EXERCISE DIRECTIONS – When you reach the line with "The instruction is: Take" in the listing below, transcribe it and each line after it up to and including the line with "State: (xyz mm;", exactly and with nothing else.

COLLECTED DATA –
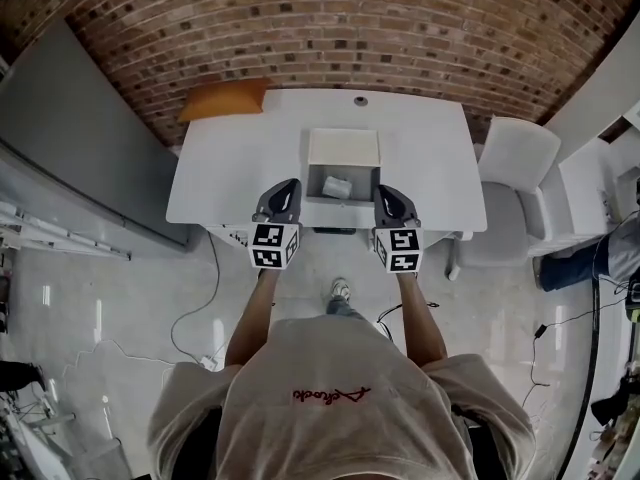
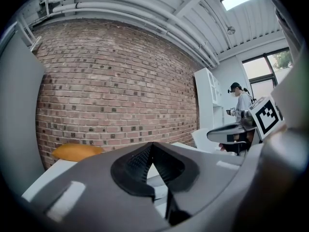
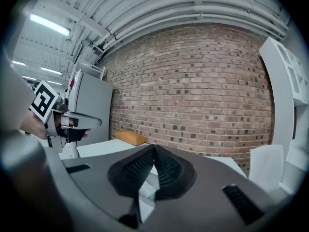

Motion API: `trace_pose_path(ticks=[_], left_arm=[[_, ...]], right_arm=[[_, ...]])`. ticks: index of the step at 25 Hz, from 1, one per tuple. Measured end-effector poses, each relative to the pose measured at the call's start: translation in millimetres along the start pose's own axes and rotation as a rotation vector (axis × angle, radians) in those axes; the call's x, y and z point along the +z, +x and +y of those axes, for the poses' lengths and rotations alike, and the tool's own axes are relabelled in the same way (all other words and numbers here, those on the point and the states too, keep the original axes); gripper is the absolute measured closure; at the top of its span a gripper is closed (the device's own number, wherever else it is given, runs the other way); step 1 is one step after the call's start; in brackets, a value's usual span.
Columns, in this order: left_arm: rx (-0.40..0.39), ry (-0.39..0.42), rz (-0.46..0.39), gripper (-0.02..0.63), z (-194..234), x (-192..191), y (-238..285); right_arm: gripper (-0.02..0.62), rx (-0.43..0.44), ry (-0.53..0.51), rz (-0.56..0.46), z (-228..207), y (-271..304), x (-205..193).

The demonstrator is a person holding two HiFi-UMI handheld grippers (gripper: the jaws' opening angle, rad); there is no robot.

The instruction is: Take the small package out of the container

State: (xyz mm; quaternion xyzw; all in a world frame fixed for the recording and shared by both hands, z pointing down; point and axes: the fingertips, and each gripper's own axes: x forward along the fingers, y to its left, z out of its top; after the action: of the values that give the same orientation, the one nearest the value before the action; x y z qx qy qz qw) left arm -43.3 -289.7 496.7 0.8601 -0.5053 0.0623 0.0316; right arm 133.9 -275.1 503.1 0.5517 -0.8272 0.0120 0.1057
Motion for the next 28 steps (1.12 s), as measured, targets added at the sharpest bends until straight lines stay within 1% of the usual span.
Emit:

SOLUTION –
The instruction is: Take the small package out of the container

State: (xyz mm; quaternion xyzw; all in a world frame fixed for the recording and shared by both hands, z pointing down; point and axes: the fingertips, and each gripper's own axes: x forward along the fingers, y to its left, z out of its top; after the action: of the values that give the same orientation, the one nearest the value before the action; x y z qx qy qz qw) left arm -43.3 -289.7 496.7 0.8601 -0.5053 0.0623 0.0316; right arm 133.9 -275.1 503.1 0.5517 -0.8272 0.0120 0.1057

That completes the response.